Nucleotide pools of Novikoff rat hepatoma cells growing in suspension culture. II. Independent snucleotide pools for nucleic acid synthesis

Novikoff rat hepatoma cells (subline NlSl‐67) in suspension culture incorporate 3 H‐5‐uridine into the acid‐soluble nucleotide pool more rapidly than into RNA, resulting in the accumulation of labeled UTP in the cells. When labeled uridine is removed from the medium after 20 minutes or 4.75 hours of labeling, the rate of incorporation of label from the nucleotide pool into RNA decreases to less than 10% of the original rate within five to ten minutes, in spite of the presence of a large pool of labeled UTP in the cells, and incorporation ceases completely if an excess of unlabeled uridine is present during the chase.

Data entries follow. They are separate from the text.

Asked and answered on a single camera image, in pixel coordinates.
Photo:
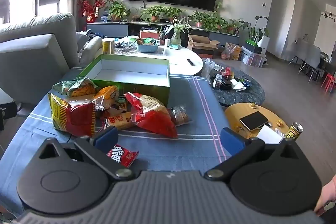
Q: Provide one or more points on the yellow black drink can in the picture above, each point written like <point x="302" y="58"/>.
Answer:
<point x="294" y="132"/>

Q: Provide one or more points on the small teal case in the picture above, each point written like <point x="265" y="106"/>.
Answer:
<point x="174" y="46"/>

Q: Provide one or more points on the white coffee table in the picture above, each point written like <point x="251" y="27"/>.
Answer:
<point x="183" y="56"/>

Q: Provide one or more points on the open cardboard box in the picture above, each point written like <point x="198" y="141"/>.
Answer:
<point x="200" y="47"/>

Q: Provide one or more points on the yellow packet with red print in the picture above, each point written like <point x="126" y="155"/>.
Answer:
<point x="119" y="121"/>

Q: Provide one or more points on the orange cracker packet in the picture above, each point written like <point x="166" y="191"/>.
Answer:
<point x="106" y="95"/>

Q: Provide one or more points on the large red snack bag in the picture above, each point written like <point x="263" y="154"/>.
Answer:
<point x="155" y="119"/>

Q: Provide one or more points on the clear plastic bag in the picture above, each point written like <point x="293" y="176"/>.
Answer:
<point x="210" y="67"/>

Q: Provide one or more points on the green cardboard box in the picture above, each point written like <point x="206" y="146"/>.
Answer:
<point x="147" y="88"/>

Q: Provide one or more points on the grey television cabinet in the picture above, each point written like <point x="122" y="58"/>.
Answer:
<point x="113" y="28"/>

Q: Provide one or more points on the pink box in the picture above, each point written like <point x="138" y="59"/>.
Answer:
<point x="149" y="34"/>

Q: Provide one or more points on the light blue basket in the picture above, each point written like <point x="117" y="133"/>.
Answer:
<point x="147" y="47"/>

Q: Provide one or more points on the grey sofa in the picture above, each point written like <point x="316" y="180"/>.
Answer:
<point x="34" y="61"/>

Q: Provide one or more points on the green and black box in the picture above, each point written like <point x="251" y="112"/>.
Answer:
<point x="253" y="47"/>

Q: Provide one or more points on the grey dining chair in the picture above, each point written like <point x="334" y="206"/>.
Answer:
<point x="313" y="58"/>
<point x="302" y="53"/>

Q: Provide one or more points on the dark clothes pile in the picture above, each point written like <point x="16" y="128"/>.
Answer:
<point x="97" y="35"/>

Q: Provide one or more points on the small green snack packet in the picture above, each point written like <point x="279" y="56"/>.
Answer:
<point x="121" y="102"/>

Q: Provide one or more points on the grey pillow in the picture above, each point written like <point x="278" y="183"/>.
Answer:
<point x="92" y="49"/>

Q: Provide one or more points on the round wooden side table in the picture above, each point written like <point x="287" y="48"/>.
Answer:
<point x="233" y="113"/>

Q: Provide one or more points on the small red snack packet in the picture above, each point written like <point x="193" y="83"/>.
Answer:
<point x="123" y="155"/>

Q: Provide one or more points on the orange shopping bag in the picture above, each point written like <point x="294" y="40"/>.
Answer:
<point x="235" y="52"/>

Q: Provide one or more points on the potted green plant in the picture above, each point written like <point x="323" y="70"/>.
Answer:
<point x="233" y="27"/>
<point x="116" y="10"/>
<point x="153" y="12"/>
<point x="218" y="23"/>
<point x="199" y="19"/>
<point x="172" y="12"/>

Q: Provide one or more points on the red berry branch arrangement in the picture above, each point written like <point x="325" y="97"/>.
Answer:
<point x="90" y="5"/>

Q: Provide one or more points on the clear plastic storage box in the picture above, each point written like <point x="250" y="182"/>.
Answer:
<point x="252" y="60"/>

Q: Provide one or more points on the spider plant in glass vase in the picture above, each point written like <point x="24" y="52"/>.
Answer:
<point x="176" y="35"/>

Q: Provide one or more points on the clear bread packet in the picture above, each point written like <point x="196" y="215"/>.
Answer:
<point x="181" y="116"/>

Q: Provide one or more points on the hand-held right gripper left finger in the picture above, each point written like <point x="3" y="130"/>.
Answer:
<point x="106" y="138"/>

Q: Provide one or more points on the green yellow snack packet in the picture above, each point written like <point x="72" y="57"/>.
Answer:
<point x="76" y="87"/>

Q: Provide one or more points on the white paper sheet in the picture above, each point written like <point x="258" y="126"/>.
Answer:
<point x="269" y="134"/>

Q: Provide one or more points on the small white bottle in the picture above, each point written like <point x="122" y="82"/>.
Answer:
<point x="167" y="43"/>

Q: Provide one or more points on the dark round low table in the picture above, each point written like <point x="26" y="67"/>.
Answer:
<point x="249" y="96"/>

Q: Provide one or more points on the dark tablet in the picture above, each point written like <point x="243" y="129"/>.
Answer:
<point x="254" y="120"/>

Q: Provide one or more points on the red yellow snack packet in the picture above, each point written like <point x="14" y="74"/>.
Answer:
<point x="73" y="116"/>

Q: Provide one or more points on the black marker pen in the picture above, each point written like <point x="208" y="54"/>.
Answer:
<point x="190" y="61"/>

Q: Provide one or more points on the glass jar with white lid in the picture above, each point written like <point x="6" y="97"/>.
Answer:
<point x="217" y="81"/>

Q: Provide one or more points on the red snack box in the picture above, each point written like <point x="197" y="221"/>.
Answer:
<point x="227" y="72"/>

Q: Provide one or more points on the red stool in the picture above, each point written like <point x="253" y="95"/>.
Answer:
<point x="329" y="82"/>

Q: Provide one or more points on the white crumpled packet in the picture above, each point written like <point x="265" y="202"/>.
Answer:
<point x="239" y="86"/>

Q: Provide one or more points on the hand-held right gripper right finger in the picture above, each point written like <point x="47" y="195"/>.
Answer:
<point x="232" y="141"/>

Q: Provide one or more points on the yellow tin can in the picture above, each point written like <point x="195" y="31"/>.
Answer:
<point x="108" y="46"/>

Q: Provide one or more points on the leafy plant in white pot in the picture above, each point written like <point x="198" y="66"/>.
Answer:
<point x="263" y="41"/>

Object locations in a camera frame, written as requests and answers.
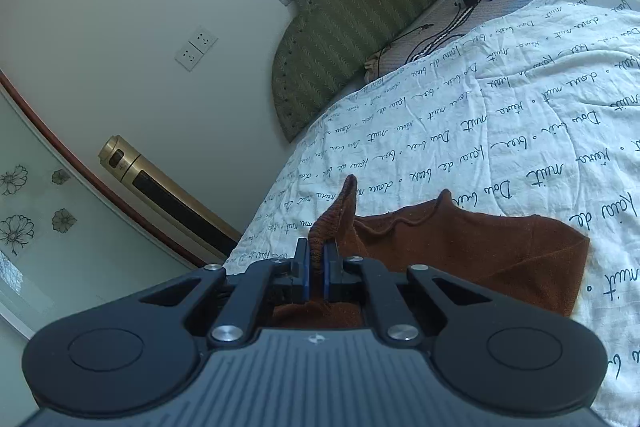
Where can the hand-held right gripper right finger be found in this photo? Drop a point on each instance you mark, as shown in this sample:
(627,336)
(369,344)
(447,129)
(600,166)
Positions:
(328,279)

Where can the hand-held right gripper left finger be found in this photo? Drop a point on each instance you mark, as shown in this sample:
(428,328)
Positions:
(302,279)

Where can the brown knit sweater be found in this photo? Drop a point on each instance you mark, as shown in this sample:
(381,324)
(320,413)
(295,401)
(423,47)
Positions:
(475,252)

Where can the gold tower air conditioner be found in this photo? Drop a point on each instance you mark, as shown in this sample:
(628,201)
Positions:
(170,199)

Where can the white script-print bed blanket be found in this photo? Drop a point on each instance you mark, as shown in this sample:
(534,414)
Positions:
(500,132)

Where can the green padded headboard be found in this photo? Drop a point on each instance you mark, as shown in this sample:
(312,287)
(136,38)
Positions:
(360,7)

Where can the white wall socket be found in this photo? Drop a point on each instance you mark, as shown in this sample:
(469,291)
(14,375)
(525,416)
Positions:
(204,39)
(189,57)

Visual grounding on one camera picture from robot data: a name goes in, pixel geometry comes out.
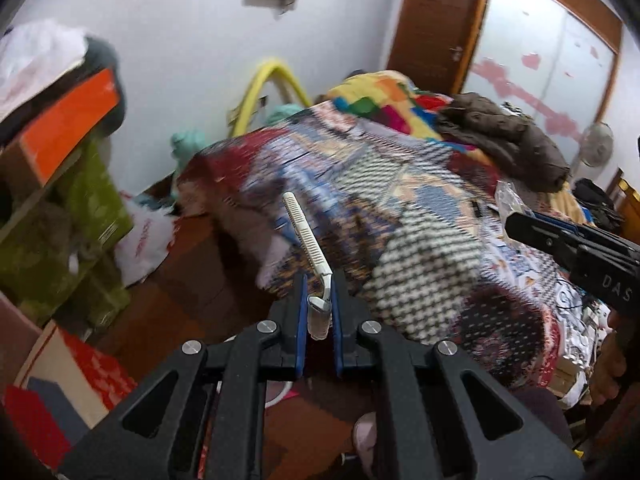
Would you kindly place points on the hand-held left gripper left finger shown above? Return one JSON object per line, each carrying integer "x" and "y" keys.
{"x": 301, "y": 330}

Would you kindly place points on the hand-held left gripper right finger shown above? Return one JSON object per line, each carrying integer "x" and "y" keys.
{"x": 336, "y": 330}

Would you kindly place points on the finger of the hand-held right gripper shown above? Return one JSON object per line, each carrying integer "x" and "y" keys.
{"x": 562, "y": 222}
{"x": 545, "y": 237}

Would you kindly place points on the clear plastic wrapper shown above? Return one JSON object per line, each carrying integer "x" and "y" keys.
{"x": 509, "y": 199}

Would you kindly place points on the white plastic waste bin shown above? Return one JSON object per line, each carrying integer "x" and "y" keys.
{"x": 281, "y": 393}

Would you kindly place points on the white hair comb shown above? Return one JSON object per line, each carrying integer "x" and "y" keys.
{"x": 305, "y": 230}

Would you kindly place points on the person's right hand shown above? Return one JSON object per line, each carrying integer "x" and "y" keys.
{"x": 607, "y": 370}

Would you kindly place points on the yellow fleece blanket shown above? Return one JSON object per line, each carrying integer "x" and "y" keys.
{"x": 567, "y": 205}

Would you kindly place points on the black striped bag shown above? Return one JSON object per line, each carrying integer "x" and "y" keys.
{"x": 597, "y": 205}

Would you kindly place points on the wooden bed headboard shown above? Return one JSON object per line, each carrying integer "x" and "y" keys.
{"x": 627, "y": 192}

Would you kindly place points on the standing electric fan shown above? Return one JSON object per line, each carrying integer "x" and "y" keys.
{"x": 596, "y": 145}

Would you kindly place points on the brown puffer jacket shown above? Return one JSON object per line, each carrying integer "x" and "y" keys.
{"x": 505, "y": 135}

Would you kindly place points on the pink slipper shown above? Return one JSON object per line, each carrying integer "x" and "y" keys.
{"x": 364, "y": 435}

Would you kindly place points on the patchwork checkered blanket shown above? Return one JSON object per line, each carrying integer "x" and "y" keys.
{"x": 400, "y": 240}

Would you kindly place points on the person's leg in dark trousers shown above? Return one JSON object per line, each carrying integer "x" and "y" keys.
{"x": 547, "y": 415}

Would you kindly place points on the wardrobe with frosted sliding doors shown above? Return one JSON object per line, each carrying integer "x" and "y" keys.
{"x": 545, "y": 45}

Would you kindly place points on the white plastic bag red print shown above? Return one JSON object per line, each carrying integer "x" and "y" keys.
{"x": 145, "y": 240}

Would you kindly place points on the rainbow block pattern blanket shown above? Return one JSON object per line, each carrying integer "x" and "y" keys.
{"x": 380, "y": 100}

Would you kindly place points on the teal plush toy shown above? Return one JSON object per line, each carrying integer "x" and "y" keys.
{"x": 190, "y": 145}

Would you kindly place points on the red patterned paper bag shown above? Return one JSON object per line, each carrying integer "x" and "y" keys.
{"x": 75, "y": 390}

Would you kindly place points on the brown wooden door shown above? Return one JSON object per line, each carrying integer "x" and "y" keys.
{"x": 435, "y": 25}

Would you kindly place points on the green floral box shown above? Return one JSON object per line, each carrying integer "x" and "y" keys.
{"x": 85, "y": 220}

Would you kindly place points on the yellow foam hoop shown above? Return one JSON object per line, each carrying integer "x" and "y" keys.
{"x": 260, "y": 82}

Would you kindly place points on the orange cardboard box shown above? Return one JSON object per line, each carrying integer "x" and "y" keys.
{"x": 65, "y": 125}

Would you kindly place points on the dark grey cloth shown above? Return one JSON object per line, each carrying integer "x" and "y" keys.
{"x": 107, "y": 75}

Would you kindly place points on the white cloth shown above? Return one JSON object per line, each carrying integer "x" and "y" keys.
{"x": 35, "y": 60}

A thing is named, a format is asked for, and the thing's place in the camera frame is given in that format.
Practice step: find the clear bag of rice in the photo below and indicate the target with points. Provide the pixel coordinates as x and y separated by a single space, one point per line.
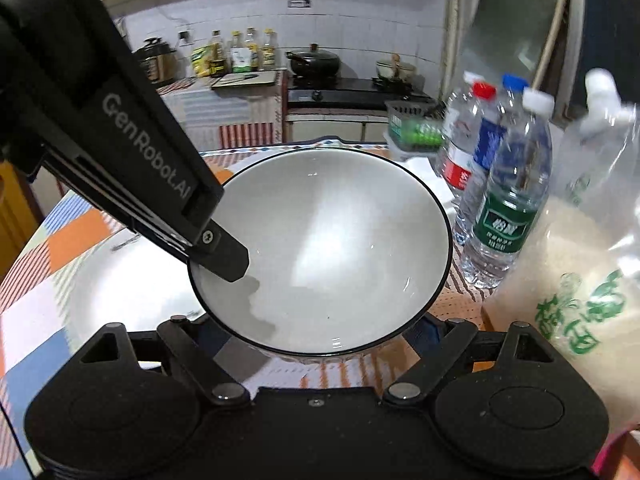
575 260

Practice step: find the beige pipe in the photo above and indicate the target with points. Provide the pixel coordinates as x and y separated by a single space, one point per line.
555 20

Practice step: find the colourful patchwork tablecloth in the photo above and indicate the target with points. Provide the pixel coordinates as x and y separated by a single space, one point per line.
65 240

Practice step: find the water bottle with red label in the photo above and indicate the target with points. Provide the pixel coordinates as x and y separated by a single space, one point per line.
457 170

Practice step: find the black pressure cooker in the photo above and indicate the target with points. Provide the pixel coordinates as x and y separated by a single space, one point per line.
157 62

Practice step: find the bottle with green white label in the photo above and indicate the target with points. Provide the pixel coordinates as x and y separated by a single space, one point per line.
241 57

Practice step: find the white plate with small print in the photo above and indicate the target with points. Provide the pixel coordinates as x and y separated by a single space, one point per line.
125 300

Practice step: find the clear bottle with white cap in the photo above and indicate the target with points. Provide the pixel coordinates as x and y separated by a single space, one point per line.
457 105

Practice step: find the water bottle with green label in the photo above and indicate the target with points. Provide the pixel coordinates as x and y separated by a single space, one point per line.
505 225

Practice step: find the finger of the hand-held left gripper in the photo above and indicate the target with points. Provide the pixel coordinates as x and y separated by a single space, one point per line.
225 257

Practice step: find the green plastic basket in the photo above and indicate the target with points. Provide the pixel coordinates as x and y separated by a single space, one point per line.
412 127

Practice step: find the water bottle with blue label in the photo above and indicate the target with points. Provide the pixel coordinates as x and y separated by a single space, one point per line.
495 140

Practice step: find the striped patchwork counter cloth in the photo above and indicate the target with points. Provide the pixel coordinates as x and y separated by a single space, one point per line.
235 110

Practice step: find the white lower cabinet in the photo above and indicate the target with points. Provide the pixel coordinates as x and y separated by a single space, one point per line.
335 125

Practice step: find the cream pot with lid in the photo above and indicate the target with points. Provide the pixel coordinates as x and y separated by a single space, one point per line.
395 69

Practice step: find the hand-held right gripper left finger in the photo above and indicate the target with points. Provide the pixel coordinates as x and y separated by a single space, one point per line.
200 360

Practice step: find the black gas stove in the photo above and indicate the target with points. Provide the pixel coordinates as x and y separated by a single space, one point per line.
350 91

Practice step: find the yellow green food packet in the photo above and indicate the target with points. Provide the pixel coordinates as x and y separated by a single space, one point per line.
201 62

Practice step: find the white bowl with black rim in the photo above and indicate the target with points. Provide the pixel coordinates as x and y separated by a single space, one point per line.
340 240

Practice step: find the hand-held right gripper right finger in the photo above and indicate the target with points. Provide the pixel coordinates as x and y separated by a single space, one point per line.
440 355

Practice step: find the white cutting board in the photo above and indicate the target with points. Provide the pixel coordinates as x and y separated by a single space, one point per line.
245 80

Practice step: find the oil bottle with dark label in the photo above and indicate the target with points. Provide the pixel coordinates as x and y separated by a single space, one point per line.
217 60

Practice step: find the black wok with lid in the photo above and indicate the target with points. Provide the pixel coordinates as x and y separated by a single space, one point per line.
315 62

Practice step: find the yellow oil bottle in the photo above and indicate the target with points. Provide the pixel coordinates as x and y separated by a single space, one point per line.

Upon addition of 14 C‐uridine to 3 H‐uridine pulse‐labeled, chased cells, the 14 C begins to be incorporated into RNA without delay and at a rate predetermined by the concentration of 14 C‐uridine in the medium and without affecting the fate of the free 3 H‐nucleotides labeled during the pulse‐period. The results are interpreted to indicate that uridine is incorporated into at least two different pools, only one of which serves as primary source of nucleotides for RNA synthesis. During active synthesis of RNA, the latter pool of free nucleotides is very small and rapidly exhausted when uridine is removed from the medium. However, UTP accumulates in this pool when cells are labeled at 4–6°, since at this temperature RNA synthesis is blocked while uridine is still phosphorylated by the cells, and the UTP is rapidly incorporated into RNA during a subsequent ten‐minute chase at 37°. From these types of experiments it is estimated that only 20–25% of the total uridine nucleotides formed in the cells from uridine in the medium is directly available for RNA synthesis and that the remainder becomes available only at a slow rate. Evidence is presented which suggests that one uridine nucleotide pool is located in the cytoplasm and another in the nucleus and that mainly the nuclear pool supplies nucleotides for RNA synthesis. The size of the latter pool is under strict regulatory control, since preincubation of the cells with 0.5 mM unlabeled uridine has little or no effect on the subsequent incorporation of 3 H‐uridine, although it results in an increase of the overall cellular uridine nucleotide content to at least 5 mM. Other results indicate that adenosine is also incorporated into two independent nucleotide pools, whereas the cells normally appear to possess a single thymidine nucleotide pool.